Another useful way to employ load balancers is “content-based routing.” This approach uses something in the URLs of incoming requests to route traffic to one pool or another. For example, search requests may go to one set of instances, while use-signup requests go elsewhere. A large-scale data provider may direct long-running queries to a subset of machines and cluster fast queries onto a different set. Of course, something in the requests must be evident to the load balancer.

Remember This

Load balancers are integral to the delivery of your service. We cannot treat them as just part of the network infrastructure any more.

Load balancing plays a part in availability, resilience, and scaling. Because so many application attributes depend on them, it pays to incorporate load-balancing design as you build services and plan deployment.
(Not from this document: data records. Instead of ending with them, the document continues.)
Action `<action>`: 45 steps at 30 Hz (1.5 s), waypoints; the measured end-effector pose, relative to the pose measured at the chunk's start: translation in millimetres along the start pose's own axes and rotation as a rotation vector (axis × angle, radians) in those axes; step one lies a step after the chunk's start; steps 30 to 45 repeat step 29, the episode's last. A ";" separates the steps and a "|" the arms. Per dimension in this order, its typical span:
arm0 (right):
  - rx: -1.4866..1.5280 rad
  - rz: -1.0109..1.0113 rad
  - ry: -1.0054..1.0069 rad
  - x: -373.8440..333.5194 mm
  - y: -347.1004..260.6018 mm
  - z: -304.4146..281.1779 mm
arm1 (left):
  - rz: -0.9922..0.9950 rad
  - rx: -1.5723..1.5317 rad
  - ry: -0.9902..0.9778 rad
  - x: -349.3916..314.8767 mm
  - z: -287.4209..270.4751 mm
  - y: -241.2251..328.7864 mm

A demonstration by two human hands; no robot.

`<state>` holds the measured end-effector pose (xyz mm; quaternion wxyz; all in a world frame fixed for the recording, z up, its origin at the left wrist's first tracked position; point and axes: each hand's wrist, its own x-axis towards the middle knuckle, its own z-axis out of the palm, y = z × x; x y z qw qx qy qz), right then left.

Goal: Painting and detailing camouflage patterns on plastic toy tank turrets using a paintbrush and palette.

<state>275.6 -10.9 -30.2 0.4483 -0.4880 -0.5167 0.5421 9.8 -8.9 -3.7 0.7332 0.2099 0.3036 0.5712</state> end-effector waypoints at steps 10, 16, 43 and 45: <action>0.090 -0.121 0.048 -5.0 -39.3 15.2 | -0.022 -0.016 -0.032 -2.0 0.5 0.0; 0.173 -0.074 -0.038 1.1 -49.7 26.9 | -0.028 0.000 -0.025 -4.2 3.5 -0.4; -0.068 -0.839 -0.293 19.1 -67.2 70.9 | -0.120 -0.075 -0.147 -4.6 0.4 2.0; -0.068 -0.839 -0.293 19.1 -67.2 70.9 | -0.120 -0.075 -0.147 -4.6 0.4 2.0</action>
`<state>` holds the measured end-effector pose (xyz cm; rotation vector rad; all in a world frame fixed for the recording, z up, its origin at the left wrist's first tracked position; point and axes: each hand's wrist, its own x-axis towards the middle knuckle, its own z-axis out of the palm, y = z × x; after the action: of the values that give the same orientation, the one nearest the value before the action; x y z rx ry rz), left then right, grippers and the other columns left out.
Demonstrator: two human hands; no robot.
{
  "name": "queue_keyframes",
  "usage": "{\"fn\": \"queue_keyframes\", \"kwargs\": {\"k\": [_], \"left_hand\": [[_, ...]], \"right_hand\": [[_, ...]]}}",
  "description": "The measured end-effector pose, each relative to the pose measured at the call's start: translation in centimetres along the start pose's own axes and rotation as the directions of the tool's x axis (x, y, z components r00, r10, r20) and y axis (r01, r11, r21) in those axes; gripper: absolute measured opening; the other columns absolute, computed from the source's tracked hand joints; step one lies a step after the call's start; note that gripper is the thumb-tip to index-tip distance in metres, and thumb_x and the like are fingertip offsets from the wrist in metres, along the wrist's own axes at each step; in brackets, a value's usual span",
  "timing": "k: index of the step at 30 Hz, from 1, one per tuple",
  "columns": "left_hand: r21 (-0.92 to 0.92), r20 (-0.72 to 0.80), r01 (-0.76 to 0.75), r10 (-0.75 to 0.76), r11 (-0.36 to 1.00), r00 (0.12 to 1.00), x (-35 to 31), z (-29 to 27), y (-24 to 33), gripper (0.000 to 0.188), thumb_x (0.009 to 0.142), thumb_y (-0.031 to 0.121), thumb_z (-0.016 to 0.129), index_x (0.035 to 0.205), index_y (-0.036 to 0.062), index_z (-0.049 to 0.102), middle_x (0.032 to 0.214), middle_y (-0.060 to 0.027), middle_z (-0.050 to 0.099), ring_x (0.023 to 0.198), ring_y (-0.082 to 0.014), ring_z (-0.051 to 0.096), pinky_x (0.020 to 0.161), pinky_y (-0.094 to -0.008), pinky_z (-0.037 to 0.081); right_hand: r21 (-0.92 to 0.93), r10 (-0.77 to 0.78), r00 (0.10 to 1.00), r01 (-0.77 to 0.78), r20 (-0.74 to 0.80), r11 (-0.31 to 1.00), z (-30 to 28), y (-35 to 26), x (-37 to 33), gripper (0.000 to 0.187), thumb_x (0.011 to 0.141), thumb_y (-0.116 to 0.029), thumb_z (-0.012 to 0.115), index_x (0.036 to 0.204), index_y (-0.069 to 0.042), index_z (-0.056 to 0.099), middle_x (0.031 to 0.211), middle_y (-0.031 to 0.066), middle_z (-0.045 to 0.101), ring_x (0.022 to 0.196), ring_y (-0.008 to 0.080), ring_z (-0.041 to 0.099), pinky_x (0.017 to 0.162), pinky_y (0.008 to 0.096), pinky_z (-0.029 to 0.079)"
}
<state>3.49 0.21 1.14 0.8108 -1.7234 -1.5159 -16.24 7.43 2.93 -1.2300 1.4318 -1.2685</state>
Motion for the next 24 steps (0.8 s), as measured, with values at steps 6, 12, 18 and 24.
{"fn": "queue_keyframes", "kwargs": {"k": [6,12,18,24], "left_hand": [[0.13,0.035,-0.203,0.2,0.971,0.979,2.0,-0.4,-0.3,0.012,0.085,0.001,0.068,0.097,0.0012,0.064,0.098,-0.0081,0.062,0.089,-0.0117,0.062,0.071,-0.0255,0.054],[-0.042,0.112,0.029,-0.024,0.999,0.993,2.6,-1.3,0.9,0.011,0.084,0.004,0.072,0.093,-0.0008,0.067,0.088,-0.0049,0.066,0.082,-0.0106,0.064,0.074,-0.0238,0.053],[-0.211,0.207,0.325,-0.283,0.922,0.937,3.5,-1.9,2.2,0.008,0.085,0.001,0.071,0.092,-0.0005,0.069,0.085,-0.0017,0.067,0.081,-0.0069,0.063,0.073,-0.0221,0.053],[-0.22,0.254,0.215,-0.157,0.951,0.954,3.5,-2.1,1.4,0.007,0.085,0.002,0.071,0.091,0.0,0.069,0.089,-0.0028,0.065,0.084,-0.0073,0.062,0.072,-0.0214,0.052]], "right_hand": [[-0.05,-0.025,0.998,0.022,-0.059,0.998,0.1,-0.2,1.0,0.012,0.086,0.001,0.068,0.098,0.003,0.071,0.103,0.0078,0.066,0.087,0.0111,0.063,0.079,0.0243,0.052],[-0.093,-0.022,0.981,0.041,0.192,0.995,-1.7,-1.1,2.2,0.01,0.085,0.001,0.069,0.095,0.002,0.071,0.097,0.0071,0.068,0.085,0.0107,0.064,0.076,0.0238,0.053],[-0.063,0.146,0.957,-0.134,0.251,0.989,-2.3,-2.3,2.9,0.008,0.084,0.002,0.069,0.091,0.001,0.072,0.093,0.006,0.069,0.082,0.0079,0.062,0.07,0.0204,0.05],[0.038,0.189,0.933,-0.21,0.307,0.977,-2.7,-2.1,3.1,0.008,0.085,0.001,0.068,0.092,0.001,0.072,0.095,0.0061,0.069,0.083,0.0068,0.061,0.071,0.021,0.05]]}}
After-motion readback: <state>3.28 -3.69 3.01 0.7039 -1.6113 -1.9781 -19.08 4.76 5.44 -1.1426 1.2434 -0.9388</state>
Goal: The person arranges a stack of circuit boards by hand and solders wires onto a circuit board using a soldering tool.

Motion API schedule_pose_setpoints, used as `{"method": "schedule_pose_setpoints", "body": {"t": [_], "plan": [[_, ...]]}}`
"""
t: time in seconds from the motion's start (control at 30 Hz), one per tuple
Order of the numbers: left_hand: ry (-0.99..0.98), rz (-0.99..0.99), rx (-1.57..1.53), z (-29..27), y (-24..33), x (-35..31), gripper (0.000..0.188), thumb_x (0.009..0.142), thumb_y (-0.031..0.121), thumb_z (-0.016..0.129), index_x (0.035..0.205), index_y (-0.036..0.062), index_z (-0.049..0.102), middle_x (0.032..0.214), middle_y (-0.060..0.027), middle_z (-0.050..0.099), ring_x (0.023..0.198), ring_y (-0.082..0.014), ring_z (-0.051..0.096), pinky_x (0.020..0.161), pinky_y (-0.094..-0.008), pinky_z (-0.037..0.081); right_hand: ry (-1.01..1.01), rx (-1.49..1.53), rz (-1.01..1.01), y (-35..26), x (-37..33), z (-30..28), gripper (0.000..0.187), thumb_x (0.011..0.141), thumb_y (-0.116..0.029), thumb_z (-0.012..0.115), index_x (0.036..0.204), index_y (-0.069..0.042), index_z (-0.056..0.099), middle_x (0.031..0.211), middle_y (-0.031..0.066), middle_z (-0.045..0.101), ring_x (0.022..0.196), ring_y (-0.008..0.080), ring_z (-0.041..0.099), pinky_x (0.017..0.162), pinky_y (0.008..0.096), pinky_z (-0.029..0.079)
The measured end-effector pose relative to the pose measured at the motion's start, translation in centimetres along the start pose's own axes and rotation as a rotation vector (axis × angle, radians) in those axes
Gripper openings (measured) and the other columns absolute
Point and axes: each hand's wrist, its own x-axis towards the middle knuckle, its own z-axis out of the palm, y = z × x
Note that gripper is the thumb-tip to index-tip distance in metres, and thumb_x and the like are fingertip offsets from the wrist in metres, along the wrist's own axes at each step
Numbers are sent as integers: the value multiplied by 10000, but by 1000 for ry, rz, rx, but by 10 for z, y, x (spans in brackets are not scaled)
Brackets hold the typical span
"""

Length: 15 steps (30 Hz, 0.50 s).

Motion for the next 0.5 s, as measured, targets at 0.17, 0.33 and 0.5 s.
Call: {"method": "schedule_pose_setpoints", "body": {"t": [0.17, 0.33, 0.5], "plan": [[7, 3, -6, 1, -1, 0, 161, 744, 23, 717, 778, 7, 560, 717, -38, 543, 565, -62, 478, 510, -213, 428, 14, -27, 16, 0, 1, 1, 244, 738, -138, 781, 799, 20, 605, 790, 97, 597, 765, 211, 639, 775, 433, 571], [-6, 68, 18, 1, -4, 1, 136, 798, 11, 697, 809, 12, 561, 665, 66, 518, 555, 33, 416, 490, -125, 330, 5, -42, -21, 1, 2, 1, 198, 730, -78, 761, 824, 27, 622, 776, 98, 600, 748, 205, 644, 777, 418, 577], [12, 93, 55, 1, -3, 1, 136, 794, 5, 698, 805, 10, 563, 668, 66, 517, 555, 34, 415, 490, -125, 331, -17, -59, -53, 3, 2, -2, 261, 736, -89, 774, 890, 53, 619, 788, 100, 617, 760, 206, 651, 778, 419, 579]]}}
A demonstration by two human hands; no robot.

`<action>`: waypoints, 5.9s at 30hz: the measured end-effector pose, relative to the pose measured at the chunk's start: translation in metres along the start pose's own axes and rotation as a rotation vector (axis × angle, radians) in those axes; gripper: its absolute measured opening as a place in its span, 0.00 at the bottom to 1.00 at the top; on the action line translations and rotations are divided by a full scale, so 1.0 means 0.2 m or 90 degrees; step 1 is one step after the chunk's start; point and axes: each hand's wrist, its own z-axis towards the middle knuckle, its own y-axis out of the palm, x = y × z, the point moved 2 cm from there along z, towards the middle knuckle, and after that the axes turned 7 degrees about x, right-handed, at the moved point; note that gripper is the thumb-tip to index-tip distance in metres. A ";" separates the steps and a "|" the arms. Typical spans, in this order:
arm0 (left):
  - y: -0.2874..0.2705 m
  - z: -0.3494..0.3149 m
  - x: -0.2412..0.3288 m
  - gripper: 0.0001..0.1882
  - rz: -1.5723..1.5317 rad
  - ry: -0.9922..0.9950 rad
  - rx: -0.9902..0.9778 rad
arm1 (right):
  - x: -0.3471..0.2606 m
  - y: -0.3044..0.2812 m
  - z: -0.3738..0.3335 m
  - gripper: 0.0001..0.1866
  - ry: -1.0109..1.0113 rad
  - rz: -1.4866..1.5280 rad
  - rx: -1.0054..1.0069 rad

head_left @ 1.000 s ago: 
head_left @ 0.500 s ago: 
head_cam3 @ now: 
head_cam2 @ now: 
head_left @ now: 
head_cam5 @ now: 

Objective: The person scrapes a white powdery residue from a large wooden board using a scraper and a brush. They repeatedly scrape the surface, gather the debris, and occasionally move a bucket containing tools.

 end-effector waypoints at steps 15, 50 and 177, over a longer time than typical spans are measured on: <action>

If your organization treats load balancers as “those things over there” that some other team manages, then you might even think about implementing a layer of software load balancing under your control, entirely behind the hardware load balancers in the network.

• Load balancing creates “virtual IPs” that map to pools of instances.

• Software load balancers work at the application layer. They’re low cost and easy to operate.

• Hardware load balancers reach much higher scale than software load balancers. They do require direct network access and specific engineering skills.

• Health checks are a vital part of load balancer configuration. Good health checks ensure that requests can succeed, not just that the service is listening to a socket.

• Session stickiness can help response time for stateful services.

• Consider content-aware load balancing if your service can process workload more efficiently when it is partitioned.